The Primate’s World Relief and Development Fund (PWRDF) continues its partnership with the Department of Foreign Affairs, Trade and Development Canada (DFATD) in new multimillion-dollar joint venture focusing on maternal and child health in Africa.
With a DFATD grant of $17.7 million, the PWRDF will contribute an anticipated $2.6 million over five years toward a sweeping health-care project in 350 villages in Burundi, Mozambique, Rwanda and Tanzania.
“PWRDF is deeply satisfied that DFATD has approved an ambitious proposal to scale up the work we are presently doing with them in three countries-Burundi, Mozambique and Tanzania-and adding Rwanda,” said Adele Finney, the PWRDF’s executive director, in a media release.
The program will reach more than 3.5 million women of reproductive age, as well as newborns, children under age five and men. It will include pre- and post-natal care for mothers, vaccinations, vitamin A supplementation and nutritious food for children. Its impact on men will be largely educational, according to Zaida Bastos, PWRDF manager for external funding programs such as the DFATD’s. “In many countries a woman needs authorization from her husband to see a doctor, and if he is not aware of the need for prenatal care, he will not allow it,” she said. Men also need to be educated about a woman’s nutritional needs “because, again, in many countries women are the last to eat.”
The new program grew out of the Muskoka Initiative on Maternal, Newborn and Child Health, at which G-8 countries meeting in Canada in June 2010 and their non-G-8 partners committed a total of US $7.3 billion in global funding over the five years 2010-2015.
The substantial new funding will train health workers and birth attendants to dispense accurate advice on ante- and post-natal care, promote healthy habits, provide basic health care, identify high-risk pregnancies and refer women to government-run medical facilities. “We are very happy that the DFATD grant is so large-it’s a recognition the quality of the work we are doing,” said Bastos.
The DFATD-PWRDF funds will supply local health centres with essential equipment, dispensaries and nurses’ housing. Expectant mothers’ houses will be built so that women can come in before labour sets in and recuperate after delivery. They will provide mothers with rapid, affordable transportation to medical facilities, including bicycle and motorcycle ambulances. “Now, a pregnant woman may have to walk 10 to 20 kilometres in pain and she will be exhausted when she gets to the health facility,” said Bastos.

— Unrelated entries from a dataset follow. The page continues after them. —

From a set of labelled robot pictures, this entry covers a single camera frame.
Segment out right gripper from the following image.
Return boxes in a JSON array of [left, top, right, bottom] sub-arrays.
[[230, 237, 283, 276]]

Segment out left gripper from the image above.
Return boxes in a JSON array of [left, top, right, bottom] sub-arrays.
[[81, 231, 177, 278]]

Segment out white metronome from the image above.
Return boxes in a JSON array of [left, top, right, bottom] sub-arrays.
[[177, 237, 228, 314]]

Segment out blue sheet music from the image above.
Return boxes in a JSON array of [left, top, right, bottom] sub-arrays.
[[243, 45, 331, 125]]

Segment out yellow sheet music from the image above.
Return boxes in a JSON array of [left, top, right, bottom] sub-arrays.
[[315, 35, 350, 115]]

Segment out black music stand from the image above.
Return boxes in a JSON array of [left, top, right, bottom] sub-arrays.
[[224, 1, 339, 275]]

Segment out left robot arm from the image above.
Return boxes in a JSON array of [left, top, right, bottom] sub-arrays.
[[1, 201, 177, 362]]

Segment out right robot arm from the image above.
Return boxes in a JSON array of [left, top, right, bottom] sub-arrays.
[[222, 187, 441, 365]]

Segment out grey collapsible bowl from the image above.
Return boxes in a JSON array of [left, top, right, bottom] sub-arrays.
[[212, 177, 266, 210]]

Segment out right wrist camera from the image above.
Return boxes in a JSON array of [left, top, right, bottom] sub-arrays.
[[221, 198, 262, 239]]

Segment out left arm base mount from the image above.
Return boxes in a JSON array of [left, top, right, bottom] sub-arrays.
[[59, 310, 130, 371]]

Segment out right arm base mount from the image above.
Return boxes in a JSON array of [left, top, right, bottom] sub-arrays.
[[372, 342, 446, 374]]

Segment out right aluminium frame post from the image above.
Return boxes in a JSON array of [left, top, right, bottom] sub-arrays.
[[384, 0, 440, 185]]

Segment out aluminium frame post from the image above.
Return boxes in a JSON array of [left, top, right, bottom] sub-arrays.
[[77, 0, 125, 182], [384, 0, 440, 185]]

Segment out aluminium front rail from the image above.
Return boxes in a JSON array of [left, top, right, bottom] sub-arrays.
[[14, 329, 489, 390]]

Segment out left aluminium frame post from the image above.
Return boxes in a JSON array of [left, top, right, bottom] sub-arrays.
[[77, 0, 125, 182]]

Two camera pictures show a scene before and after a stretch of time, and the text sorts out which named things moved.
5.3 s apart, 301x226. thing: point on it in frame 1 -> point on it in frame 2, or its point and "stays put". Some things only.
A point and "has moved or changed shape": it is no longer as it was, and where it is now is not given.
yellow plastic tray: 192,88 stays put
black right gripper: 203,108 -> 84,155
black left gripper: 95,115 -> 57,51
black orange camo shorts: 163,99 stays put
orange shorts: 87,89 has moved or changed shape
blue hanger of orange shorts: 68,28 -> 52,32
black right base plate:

The project will also improve access to clean water and will mobilize village leadership and local communities carry out the work and, importantly, ensure gender equity. The latter concerns a woman’s reproductive rights and the need to protect her own body. “A wife shouldn’t have one child after another. She needs space,” said Bastos. “But for that to happen there have to be community and family discussions where men understand that it is to their advantage, that a healthier woman will be a healthier mum with healthier babies and will survive to care for them.”
As soon as the details are finalized and the contract with the DFATD signed, Bastos will be visiting the program’s on-the-ground partners in Africa, and the PWRDF will start releasing funds, possibly as soon as September. African partners include Village Health Works (Partners in Health) in Burundi, the Anglican Diocese of Masasi in Tanzania, the Association of Community Health (EHALE) in Mozambique and Inshuti Mu Buzima (Partners in Health) in Rwanda.
Each country will have a target for reducing maternal, newborn and child mortality based on its current rates and indicators. “As we accompany partners, and they accompany vulnerable people making lasting changes in their communities, we see more mothers and babies living and thriving through pregnancy, childbirth and the first years of life,” said Finney.
Thanks in part to such interventions, global maternal mortality dropped by almost 50% over the period 1990-2013, from 523,000 deaths in 1990 to 289,000 in 2013, according to the World Health Organization. And deaths for children under age five also dropped by about 50% .
“We’ve made a lot of progress, but we still have a lot of work to do,” Bastos said.